Desde hace
cuatro años, poco más o poco menos, cada semana llevo un libro distinto al
taller literario. Y no sólo el libro ha sido hasta ahora diferente, sino
también el autor. Se trata, obvio, de una especie de ruta de lectura, la mía,
dispersa en los géneros de cuento, novela, ensayo, poesía y periodismo en
disciplinas como literatura, historia, política y algo de filosofía, entre otras.
Siempre comparto la lectura de algún párrafo, una frase subrayada o algunos
versos si se trata de poesía. Es un ejercicio que disfruto porque me permite reconstruir,
a la distancia, la idea que me dejó tal o cual libro luego de haberlo recorrido
años atrás, y compartir a los talleristas el sedimento que ha quedado en mi memoria.
Hace poco
llevé Paisaje, una vieja compilación
de la poesía que nos legó Manuel José Othón (SLP, 1858-SLP, 1906). Fue
publicado por la UNAM en 1944 y, por supuesto, como es habitual en la obra de
un clásico, su contenido no envejece.
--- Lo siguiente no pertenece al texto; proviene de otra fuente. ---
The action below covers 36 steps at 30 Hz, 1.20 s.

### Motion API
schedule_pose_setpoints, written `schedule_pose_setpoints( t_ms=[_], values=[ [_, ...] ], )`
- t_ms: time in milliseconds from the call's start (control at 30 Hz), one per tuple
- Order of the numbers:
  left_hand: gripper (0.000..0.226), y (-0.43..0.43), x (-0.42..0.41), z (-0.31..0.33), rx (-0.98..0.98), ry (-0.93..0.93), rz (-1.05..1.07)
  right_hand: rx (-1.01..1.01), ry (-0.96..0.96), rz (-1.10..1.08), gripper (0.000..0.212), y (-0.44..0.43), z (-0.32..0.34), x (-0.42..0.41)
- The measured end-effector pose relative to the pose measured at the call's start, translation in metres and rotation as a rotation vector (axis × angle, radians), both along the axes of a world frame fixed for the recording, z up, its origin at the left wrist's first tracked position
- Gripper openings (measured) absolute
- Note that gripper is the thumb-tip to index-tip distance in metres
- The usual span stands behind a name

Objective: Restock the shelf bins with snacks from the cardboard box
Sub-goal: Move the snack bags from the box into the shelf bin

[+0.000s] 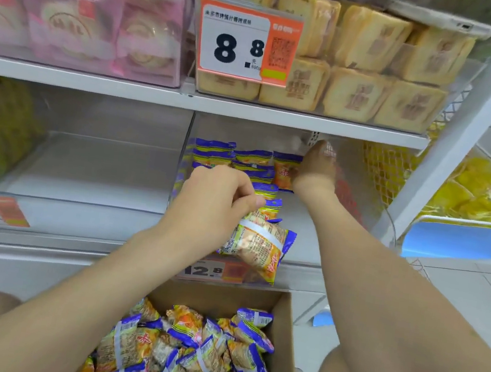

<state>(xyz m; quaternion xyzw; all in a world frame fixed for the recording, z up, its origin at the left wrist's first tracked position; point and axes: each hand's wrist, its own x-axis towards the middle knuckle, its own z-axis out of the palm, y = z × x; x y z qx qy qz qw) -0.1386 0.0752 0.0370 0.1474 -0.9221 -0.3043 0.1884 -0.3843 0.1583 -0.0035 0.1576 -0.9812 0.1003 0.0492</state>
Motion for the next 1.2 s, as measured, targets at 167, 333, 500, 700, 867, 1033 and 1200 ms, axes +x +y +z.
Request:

Para reforzar el potencial afecto que los
participantes pudieran sentir por el poeta potosino, es obvio que les recordé un
dato biográfico fundamental: durante algunos años, Othón ejerció su oficio de
abogado, como funcionario público, en La Laguna, región que dejó en él una impronta
tan profunda que su poema más célebre, el “Idilio salvaje”, exhibe trazos en
los que se adivina nuestro semidesértico paisaje: “Mira el paisaje: inmensidad
abajo, / inmensidad, inmensidad arriba…”. Como refuerzo de lo antedicho, les convidé
“Una estepa del Nazas”, soneto en el que desde el título se hace explícito el
entorno inspirador, el nombre del río que fue útero de La Laguna: “¡Ni
un verdecido alcor, ni una pradera! / Tan sólo miro, de mi vista enfrente, / la
llanura sin fin, seca y ardiente / donde jamás reinó la primavera…”.
Llegué así a un poema cuyo tema me queda lejos, pues se refiere a la relación establecida por un trabajador de campo con su perro. Digo que me queda lejos porque jamás tuve ni tendré perros, pero no es necesario haber experimentado tal vinculación para sentir la fuerza y la verdad de este soneto hermoso y perfecto: “No temas, mi señor: estoy alerta / mientras tú de la tierra te desligas / y con el sueño tu dolor mitigas, / dejando el alma a la esperanza abierta. // Vendrá la aurora y te diré: Despierta, / huyeron ya las sombras enemigas. / Soy compañero fiel de tus fatigas / y celoso guardián junto a tu puerta. // Te avisaré del rondador nocturno, / del amigo traidor, del lobo fiero / que siempre anhelan encontrarte inerme. // Y si llega con paso taciturno la muerte, / con mi aullido lastimero / también te avisaré... ¡Descansa y duerme!”.